▶ **DIRECTIONS FOR THIS TASK**: Somewhere below are a line with "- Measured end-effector" and a later line with "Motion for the". Output exactly those lines and all lines between them.
Segment Open
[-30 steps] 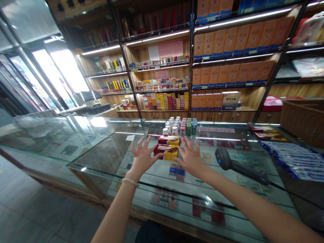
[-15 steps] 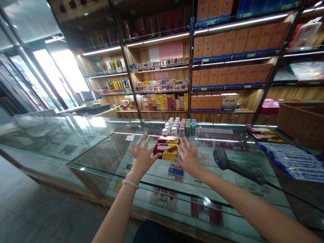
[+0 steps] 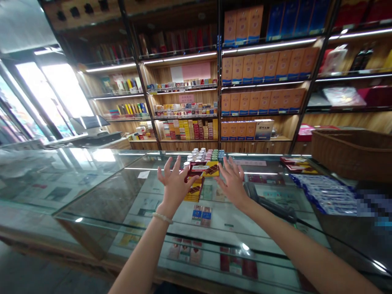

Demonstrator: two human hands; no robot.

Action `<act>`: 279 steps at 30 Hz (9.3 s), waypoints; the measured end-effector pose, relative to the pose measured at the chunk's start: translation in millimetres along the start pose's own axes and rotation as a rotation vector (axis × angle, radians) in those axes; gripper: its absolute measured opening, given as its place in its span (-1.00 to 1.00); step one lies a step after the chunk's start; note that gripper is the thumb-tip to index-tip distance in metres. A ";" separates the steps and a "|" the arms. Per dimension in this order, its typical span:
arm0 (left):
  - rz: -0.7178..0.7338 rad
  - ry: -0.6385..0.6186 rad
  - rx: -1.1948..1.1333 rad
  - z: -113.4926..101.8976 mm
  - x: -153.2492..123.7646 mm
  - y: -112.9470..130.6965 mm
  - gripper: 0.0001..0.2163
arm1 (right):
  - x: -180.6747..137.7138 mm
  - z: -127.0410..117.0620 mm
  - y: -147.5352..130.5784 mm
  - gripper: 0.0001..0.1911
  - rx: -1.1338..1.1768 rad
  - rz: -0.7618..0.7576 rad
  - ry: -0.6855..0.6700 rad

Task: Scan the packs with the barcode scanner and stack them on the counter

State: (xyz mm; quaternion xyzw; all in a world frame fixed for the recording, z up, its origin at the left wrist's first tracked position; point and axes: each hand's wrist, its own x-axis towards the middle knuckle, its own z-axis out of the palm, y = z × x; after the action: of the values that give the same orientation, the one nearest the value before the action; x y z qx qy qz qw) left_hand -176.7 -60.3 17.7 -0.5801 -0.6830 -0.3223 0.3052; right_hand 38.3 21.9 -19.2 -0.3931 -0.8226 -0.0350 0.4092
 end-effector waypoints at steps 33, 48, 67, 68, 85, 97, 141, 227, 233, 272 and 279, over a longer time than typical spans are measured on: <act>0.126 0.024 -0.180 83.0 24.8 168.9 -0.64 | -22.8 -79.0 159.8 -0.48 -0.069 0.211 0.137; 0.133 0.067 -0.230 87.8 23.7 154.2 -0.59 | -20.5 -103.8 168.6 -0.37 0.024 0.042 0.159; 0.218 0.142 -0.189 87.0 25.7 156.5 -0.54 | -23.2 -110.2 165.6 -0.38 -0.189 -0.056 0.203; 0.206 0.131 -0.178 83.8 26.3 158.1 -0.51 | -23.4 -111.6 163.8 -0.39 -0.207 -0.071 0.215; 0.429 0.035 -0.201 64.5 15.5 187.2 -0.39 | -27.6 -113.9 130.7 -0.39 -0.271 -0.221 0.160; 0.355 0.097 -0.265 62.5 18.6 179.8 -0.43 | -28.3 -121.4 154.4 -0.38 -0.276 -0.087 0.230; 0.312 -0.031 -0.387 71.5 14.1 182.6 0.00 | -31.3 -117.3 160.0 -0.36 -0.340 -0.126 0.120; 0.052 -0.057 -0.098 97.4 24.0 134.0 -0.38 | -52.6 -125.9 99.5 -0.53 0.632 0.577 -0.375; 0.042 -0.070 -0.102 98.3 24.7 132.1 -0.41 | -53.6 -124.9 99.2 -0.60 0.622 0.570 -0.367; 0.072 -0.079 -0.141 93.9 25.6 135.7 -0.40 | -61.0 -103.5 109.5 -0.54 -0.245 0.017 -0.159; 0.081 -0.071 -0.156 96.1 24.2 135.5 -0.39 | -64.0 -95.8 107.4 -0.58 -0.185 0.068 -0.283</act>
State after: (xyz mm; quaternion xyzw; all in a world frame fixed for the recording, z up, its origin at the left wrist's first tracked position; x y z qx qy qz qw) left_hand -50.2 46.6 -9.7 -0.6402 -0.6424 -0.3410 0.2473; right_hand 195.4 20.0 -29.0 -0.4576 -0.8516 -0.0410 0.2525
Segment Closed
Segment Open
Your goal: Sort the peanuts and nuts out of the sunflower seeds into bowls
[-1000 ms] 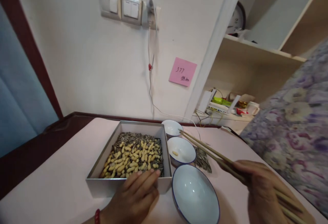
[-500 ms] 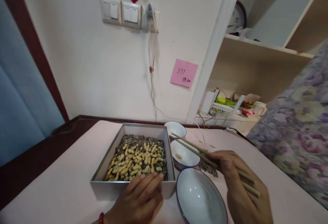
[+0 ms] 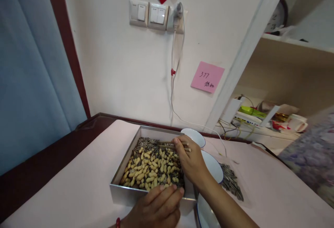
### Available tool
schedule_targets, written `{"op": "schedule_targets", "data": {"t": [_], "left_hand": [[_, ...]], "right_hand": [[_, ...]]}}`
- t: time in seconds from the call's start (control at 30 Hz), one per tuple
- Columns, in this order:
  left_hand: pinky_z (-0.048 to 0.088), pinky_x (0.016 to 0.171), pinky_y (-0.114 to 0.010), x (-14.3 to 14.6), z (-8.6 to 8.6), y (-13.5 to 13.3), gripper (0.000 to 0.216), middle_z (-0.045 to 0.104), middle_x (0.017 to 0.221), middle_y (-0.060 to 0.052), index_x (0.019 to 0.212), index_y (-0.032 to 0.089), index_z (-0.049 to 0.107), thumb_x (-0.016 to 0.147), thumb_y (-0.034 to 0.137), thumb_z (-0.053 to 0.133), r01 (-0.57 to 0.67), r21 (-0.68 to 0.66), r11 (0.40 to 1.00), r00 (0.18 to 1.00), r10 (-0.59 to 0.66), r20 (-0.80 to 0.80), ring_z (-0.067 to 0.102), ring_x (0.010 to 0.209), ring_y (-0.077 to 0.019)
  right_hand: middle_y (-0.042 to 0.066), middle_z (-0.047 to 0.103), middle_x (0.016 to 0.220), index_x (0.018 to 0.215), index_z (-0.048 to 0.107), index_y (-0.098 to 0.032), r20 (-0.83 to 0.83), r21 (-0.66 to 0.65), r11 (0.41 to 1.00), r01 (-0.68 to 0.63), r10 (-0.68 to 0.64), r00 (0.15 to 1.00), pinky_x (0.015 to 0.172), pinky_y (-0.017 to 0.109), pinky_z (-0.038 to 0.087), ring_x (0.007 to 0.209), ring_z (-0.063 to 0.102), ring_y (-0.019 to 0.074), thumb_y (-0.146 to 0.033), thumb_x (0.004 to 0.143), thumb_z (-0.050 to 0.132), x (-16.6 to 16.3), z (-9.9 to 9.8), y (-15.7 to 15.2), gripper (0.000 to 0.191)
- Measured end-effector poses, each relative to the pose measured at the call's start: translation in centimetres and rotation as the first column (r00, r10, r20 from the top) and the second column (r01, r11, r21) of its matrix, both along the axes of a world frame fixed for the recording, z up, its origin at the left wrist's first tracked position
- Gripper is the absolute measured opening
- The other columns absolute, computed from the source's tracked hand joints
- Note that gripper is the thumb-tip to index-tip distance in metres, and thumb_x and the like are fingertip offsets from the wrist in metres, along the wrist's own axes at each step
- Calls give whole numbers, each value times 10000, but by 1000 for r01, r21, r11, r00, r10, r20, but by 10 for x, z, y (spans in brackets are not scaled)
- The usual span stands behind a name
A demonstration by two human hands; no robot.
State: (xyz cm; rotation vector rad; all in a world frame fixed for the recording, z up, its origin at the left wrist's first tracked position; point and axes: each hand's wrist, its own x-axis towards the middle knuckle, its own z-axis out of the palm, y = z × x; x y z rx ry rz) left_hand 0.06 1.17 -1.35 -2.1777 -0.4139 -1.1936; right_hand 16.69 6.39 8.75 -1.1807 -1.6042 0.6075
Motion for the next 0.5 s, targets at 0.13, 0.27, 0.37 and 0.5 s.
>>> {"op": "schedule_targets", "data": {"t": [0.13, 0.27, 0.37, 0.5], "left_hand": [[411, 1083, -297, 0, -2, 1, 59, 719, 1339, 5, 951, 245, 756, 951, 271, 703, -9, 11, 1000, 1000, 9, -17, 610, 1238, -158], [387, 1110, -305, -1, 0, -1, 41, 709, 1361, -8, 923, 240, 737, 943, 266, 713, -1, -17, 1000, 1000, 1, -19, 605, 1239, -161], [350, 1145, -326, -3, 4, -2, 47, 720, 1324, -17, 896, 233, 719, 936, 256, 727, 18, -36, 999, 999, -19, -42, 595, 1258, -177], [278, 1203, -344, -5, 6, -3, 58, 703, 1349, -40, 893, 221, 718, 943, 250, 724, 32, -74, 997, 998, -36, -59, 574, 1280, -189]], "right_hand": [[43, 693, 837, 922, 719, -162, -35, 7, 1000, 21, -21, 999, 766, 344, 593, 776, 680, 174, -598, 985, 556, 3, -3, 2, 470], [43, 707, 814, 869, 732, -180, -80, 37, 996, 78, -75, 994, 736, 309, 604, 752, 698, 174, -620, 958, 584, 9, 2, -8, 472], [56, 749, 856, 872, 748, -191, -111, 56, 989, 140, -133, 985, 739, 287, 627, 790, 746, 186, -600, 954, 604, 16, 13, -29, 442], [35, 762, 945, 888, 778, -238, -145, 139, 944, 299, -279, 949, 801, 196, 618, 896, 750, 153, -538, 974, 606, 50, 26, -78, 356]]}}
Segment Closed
▶ **EXERCISE RESPONSE**:
- Measured end-effector poses, each relative to the pose measured at the call's start: translation in centimetres and rotation as the first column (r00, r10, r20 from the top) and the second column (r01, r11, r21) of its matrix, both along the axes of a world frame fixed for the recording, z up, its origin at the left wrist's first tracked position
- Gripper is the absolute measured opening
- The other columns absolute, computed from the source's tracked hand joints
- Note that gripper is the thumb-tip to index-tip distance in metres, and thumb_x and the like are fingertip offsets from the wrist in metres, along the wrist's own axes at each step
- Calls give whole numbers, each value times 10000, but by 1000 for r01, r21, r11, r00, r10, r20, but by 10 for x, z, y (spans in brackets are not scaled)
- The usual span stands behind a name
A demonstration by two human hands; no robot.
State: (xyz cm; rotation vector rad; all in a world frame fixed for the recording, z up, its origin at the left wrist's first tracked position; point and axes: each hand's wrist, its own x-axis towards the middle knuckle, its own z-axis out of the palm, y = z × x; x y z rx ry rz) left_hand 0.06 1.17 -1.35 -2.1777 -0.4139 -1.1936; right_hand 16.69 6.39 8.75 -1.1807 -1.6042 0.6075
Motion for the next 0.5 s, targets at 0.13, 0.27, 0.37 and 0.5 s.

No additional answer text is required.